TASK OBJECTIVE. Could you set down every record exactly as it appears?

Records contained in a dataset
· · · ·

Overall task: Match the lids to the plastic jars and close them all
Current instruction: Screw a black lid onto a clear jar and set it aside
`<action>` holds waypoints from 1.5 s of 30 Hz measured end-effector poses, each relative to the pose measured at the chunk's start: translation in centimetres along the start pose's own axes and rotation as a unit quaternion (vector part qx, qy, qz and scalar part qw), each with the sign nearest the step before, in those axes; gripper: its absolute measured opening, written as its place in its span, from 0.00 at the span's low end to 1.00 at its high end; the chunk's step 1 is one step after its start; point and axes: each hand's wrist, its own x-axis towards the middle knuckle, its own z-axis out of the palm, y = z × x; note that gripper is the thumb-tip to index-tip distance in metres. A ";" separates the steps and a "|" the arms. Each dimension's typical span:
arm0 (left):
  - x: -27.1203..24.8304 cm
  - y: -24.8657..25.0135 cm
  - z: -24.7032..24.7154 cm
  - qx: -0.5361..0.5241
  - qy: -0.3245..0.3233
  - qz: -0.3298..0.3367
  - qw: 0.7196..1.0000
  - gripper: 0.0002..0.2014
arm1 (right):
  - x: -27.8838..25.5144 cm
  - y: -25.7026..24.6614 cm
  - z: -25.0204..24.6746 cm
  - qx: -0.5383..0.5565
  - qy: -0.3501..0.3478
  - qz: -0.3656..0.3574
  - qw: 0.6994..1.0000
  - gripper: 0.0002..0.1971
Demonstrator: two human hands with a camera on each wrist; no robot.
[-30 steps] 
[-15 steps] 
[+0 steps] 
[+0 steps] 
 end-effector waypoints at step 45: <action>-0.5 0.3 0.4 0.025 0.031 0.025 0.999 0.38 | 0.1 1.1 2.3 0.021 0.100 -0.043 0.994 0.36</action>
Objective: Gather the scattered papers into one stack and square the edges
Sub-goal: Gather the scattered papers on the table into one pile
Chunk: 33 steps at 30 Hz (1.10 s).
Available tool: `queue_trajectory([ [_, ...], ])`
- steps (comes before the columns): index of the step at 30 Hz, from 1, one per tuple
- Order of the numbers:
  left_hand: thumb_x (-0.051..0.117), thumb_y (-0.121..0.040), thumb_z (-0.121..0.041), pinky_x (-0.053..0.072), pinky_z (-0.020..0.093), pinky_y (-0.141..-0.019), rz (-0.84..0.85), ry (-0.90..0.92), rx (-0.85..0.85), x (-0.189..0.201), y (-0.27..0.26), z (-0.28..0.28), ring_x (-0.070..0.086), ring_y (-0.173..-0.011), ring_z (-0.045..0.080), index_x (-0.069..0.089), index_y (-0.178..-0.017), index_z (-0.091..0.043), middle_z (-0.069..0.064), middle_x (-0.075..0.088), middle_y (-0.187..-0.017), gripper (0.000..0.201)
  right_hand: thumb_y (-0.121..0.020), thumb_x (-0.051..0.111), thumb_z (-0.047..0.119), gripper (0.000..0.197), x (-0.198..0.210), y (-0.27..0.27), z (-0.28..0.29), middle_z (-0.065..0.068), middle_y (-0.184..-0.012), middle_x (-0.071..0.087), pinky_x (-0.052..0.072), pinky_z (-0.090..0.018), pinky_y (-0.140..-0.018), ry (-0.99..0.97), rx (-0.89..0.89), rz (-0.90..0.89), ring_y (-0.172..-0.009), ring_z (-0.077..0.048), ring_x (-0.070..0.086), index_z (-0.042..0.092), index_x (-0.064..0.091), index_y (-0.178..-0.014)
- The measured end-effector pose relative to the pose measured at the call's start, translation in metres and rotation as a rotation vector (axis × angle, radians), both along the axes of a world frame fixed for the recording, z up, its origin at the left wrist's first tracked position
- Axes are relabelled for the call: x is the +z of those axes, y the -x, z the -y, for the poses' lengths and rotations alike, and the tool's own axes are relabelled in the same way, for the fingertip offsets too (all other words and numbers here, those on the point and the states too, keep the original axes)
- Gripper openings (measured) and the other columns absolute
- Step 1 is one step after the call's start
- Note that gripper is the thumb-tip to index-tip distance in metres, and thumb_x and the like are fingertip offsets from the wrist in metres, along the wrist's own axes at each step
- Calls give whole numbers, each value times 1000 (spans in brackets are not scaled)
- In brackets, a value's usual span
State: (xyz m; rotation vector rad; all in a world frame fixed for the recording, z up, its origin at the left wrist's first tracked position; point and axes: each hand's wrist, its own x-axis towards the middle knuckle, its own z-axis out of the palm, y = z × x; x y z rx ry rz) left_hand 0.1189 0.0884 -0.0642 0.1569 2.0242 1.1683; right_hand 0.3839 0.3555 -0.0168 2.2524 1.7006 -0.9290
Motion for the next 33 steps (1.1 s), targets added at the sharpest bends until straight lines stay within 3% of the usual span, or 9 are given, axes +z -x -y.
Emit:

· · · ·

SOLVED EXERCISE.
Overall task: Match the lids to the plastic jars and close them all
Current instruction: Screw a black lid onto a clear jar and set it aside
`<action>` holds waypoints from 1.5 s of 30 Hz measured end-effector poses, each relative to the pose measured at the chunk's start: translation in centimetres along the start pose's own axes and rotation as a unit quaternion (vector part qx, qy, qz and scalar part qw), each with the sign nearest the step before, in those axes; gripper: its absolute measured opening, written as its place in its span, from 0.00 at the span's low end to 1.00 at its high end; the chunk's step 1 is one step after its start; point and axes: each hand's wrist, its own x-axis towards the middle knuckle, its own z-axis out of the palm, y = z × x; note that gripper is the thumb-tip to index-tip distance in metres. A ";" separates the steps and a "|" the arms. Each dimension's typical span:
arm0 (left):
  - x: -27.1203..24.8304 cm
  - y: -24.8657..25.0135 cm
  - z: -24.7032..24.7154 cm
  - qx: -0.5361..0.5241
  - qy: -0.3245..0.3233
  - qz: -0.3298..0.3367
  - qw: 0.7196..1.0000
  - gripper: 0.0002..0.2014
arm1 (right):
  - x: -27.8838..25.5144 cm
  - y: -25.7026..24.6614 cm
  - z: -25.0204..24.6746 cm
  - qx: -0.5383..0.5565
  - qy: -0.3501..0.3478
  - qz: -0.3656..0.3574
  - qw: 0.6994..1.0000
  - gripper: 0.0002..0.1971
Demonstrator: two human hands with a camera on each wrist; no robot.
[-30 steps] 
[-15 steps] 
[+0 steps] 
[+0 steps] 
 end-effector waypoints at step 45: <action>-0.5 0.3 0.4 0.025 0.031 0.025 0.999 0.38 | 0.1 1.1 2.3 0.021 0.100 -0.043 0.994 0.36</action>
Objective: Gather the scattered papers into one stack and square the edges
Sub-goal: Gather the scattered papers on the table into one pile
Chunk: 33 steps at 30 Hz (1.10 s).
Available tool: `queue_trajectory([ [_, ...], ])`
- steps (comes before the columns): index of the step at 30 Hz, from 1, one per tuple
- Order of the numbers:
  left_hand: thumb_x (-0.051..0.117), thumb_y (-0.121..0.040), thumb_z (-0.121..0.041), pinky_x (-0.053..0.072), pinky_z (-0.020..0.093), pinky_y (-0.141..-0.019), rz (-0.84..0.85), ry (-0.90..0.92), rx (-0.85..0.85), x (-0.189..0.201), y (-0.27..0.26), z (-0.28..0.28), ring_x (-0.070..0.086), ring_y (-0.173..-0.011), ring_z (-0.045..0.080), index_x (-0.069..0.089), index_y (-0.178..-0.017), index_z (-0.091..0.043), middle_z (-0.069..0.064), middle_x (-0.075..0.088), middle_y (-0.187..-0.017), gripper (0.000..0.201)
  right_hand: thumb_y (-0.121..0.020), thumb_x (-0.051..0.111), thumb_z (-0.047..0.119), gripper (0.000..0.197), x (-0.198..0.210), y (-0.27..0.27), z (-0.28..0.29), middle_z (-0.065..0.068), middle_y (-0.184..-0.012), middle_x (-0.071..0.087), pinky_x (-0.052..0.072), pinky_z (-0.090..0.018), pinky_y (-0.140..-0.018), ry (-0.99..0.97), rx (-0.89..0.89), rz (-0.90..0.89), ring_y (-0.172..-0.009), ring_z (-0.077..0.048), ring_x (-0.070..0.086), index_z (-0.042..0.092), index_x (-0.064..0.091), index_y (-0.178..-0.014)
- The measured end-effector pose relative to the pose measured at the call's start, translation in metres and rotation as a rotation vector (axis × angle, radians), both along the axes of a world frame fixed for the recording, z up, its origin at the left wrist's first tracked position
- Axes are relabelled for the call: x is the +z of those axes, y the -x, z the -y, for the poses' lengths and rotations alike, and the tool's own axes are relabelled in the same way, for the fingertip offsets too (all other words and numbers here, those on the point and the states too, keep the original axes)
- Gripper openings (measured) and the other columns absolute
- Step 1 is one step after the call's start
- Note that gripper is the thumb-tip to index-tip distance in metres, and thumb_x and the like are fingertip offsets from the wrist in metres, along the wrist's own axes at each step
- Calls give whole numbers, each value times 1000 (spans in brackets are not scaled)
- In brackets, a value's usual span
State: (xyz m; rotation vector rad; all in a world frame fixed for the recording, z up, its origin at the left wrist's first tracked position; point and axes: each hand's wrist, its own x-axis towards the middle knuckle, its own z-axis out of the palm, y = z × x; x y z rx ry rz) left_hand 0.1189 0.0884 -0.0642 0.1569 2.0242 1.1683; right_hand 0.3839 0.3555 -0.0168 2.2524 1.7006 -0.9290
Motion for the next 33 steps (1.1 s), targets added at the sharpest bends until straight lines stay within 3% of the usual span, or 9 are given, axes +z -x -y.
Emit:

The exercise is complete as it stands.